Before doing this study, we knew that some of these DNA variants affect blood vessels where atherosclerosis develops, where cells are responding to things like high levels of cholesterol, thereby causing They thought it could cause disease-causing plaque buildup. Previously, research to identify the pathways affected by a single mutation took him six to seven years. We started this project to accelerate that process and study all 300 coronary artery disease variants at once.

What did the study include?

We focused on the endothelial cells that make up the lining of blood vessels, which come into contact with blood, sense LDL cholesterol, and interact with other cells. They are thought to be very important in the development of coronary artery disease, but it remains to be seen which of the 300 variants identified in GWAS affect endothelial cells and how they function. We did not know how this affects the processes and pathways that contribute to

Endothelial cells can perform many different functions encoded by genes that act together in specific pathways. We first wanted to define all these pathways that can be activated in endothelial cells and then relate variants associated with coronary artery disease to the genes and endothelial cell pathways in which they are involved.

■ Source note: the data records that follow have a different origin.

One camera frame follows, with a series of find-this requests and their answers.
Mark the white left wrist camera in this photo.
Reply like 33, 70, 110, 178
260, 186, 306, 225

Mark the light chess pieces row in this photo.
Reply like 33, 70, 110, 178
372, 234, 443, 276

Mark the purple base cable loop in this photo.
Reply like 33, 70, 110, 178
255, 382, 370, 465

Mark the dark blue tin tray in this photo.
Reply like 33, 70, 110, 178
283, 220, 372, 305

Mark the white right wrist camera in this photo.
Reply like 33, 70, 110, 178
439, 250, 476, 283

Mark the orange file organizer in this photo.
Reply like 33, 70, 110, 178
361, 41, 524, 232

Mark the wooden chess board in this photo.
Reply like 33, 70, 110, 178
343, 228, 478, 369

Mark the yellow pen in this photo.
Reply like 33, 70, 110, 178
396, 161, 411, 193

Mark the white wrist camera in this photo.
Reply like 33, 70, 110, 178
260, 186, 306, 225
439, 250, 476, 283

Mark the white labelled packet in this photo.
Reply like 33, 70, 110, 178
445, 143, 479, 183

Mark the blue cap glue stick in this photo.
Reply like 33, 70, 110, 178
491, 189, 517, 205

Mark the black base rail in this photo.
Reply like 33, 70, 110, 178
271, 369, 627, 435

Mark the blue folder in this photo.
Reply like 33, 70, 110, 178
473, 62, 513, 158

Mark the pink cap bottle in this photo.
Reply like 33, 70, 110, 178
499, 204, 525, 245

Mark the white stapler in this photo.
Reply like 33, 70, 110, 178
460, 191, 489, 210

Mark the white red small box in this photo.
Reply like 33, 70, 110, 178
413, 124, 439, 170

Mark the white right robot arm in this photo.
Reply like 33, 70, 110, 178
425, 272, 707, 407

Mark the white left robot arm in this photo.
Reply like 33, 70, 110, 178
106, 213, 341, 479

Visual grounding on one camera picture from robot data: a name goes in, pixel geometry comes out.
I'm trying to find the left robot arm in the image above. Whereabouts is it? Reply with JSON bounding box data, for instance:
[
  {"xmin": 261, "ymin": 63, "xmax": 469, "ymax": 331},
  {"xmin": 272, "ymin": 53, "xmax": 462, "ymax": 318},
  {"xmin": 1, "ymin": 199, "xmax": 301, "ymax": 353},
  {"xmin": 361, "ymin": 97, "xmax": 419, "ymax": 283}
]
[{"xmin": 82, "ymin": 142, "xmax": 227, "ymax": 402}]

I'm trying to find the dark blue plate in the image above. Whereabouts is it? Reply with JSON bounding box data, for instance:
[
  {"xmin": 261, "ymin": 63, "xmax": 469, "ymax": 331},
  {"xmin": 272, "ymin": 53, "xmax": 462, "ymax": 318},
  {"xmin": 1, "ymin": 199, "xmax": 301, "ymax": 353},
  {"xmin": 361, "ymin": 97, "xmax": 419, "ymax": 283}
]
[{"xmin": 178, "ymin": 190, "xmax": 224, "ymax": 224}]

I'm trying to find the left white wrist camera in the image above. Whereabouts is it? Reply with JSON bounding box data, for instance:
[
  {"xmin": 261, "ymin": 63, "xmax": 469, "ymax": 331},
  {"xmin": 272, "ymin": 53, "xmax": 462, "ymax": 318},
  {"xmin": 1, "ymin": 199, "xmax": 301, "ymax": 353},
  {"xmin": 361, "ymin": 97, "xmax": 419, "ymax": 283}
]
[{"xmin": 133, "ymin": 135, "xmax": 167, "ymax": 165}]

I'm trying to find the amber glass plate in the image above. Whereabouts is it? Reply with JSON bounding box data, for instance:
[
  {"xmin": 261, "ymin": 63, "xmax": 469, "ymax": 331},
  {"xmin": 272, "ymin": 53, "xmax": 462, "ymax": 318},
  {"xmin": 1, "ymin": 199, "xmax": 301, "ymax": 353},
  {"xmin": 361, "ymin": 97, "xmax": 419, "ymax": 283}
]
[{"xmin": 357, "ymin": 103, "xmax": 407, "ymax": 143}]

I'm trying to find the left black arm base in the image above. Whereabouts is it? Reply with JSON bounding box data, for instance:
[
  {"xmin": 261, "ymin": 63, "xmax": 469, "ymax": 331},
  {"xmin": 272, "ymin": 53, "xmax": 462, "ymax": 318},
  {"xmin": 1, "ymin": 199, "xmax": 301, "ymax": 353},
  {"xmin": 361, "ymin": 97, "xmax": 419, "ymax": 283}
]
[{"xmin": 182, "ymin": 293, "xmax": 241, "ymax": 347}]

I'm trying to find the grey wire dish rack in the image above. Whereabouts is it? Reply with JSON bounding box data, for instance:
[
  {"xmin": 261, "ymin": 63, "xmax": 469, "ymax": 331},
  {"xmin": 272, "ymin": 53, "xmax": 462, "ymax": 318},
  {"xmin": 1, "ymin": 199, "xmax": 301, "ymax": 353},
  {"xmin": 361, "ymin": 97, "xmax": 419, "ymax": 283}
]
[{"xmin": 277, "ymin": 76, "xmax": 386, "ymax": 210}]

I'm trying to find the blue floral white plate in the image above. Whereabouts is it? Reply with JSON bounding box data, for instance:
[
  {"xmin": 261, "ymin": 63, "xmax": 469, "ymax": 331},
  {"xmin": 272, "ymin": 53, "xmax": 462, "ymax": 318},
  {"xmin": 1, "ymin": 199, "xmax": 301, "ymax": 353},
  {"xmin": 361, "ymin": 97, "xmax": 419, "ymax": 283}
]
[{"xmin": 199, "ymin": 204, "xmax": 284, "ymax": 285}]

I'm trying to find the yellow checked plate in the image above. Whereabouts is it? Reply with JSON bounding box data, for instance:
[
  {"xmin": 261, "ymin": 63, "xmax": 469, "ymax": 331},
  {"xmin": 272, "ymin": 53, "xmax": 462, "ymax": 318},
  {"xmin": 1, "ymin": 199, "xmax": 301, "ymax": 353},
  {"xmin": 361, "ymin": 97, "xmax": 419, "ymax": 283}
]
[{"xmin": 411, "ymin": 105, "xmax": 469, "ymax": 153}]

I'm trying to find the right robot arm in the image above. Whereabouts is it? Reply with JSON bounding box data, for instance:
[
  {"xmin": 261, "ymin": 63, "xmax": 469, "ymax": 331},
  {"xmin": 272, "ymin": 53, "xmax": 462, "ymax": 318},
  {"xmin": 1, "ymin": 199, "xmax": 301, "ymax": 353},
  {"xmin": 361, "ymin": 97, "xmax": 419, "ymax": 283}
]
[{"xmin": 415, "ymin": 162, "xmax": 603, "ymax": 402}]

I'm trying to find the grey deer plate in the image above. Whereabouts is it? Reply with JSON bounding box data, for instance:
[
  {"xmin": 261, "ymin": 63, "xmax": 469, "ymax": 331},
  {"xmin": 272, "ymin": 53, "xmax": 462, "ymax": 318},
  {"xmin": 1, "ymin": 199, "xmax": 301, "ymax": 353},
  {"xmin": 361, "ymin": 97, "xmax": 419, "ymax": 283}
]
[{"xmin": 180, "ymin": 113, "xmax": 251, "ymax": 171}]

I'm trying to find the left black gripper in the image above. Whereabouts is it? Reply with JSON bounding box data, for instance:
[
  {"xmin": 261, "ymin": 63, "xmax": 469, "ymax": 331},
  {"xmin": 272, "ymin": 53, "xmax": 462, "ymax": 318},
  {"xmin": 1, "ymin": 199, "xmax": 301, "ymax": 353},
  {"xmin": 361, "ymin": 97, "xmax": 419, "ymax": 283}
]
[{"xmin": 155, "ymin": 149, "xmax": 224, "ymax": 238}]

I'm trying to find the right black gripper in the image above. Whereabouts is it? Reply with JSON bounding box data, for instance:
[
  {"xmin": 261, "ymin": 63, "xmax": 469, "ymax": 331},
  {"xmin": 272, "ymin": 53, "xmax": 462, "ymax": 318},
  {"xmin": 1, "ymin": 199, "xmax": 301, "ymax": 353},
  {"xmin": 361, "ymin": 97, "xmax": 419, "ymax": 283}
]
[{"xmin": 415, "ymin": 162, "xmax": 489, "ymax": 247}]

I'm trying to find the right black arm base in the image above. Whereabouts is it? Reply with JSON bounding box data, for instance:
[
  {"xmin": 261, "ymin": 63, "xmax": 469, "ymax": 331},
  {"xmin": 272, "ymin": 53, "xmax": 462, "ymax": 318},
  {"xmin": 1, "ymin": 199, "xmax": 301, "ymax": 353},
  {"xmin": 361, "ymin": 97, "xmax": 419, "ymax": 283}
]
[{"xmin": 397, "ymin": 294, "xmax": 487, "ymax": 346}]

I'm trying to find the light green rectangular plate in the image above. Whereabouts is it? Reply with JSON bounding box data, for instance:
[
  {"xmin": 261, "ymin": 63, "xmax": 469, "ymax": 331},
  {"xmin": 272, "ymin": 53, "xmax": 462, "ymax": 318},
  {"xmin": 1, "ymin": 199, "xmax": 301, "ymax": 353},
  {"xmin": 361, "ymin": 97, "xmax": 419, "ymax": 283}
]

We applied the gene editing technology CRISPR to knock down all genes near nearly all of these 300 coronary artery disease-associated mutations and measured the effects on endothelial cells in dishes. We were looking for cases where knocking down one gene associated with a disease mutation affects the expression of other genes associated with other disease mutations. This is a sign that we have discovered a pathway, or series of events, involved in the development of the disease that is influenced by natural human genetic variation.

This has proven to be a powerful method for building maps of genetic variation and how it affects overall function, and for identifying which pathways are important for coronary risk. It was helpful. In this study, we showed how 43 of his 300 variants identified in GWAS affect endothelial function.

Can this approach be applied to data from other GWAS studies?

This is one of the things we’re most looking forward to. The process we outlined in our paper is generalizable and can be applied to many other diseases to identify genetic pathways corresponding to those diseases. This can be applied to common diseases that have some genetic component.

We look forward to applying this to many other cells to try to understand other diseases, such as congenital heart disease, type 2 diabetes, and fatty liver disease associated with metabolic dysfunction. We hope that other researchers can use this tool to also interpret other variants identified in GWAS.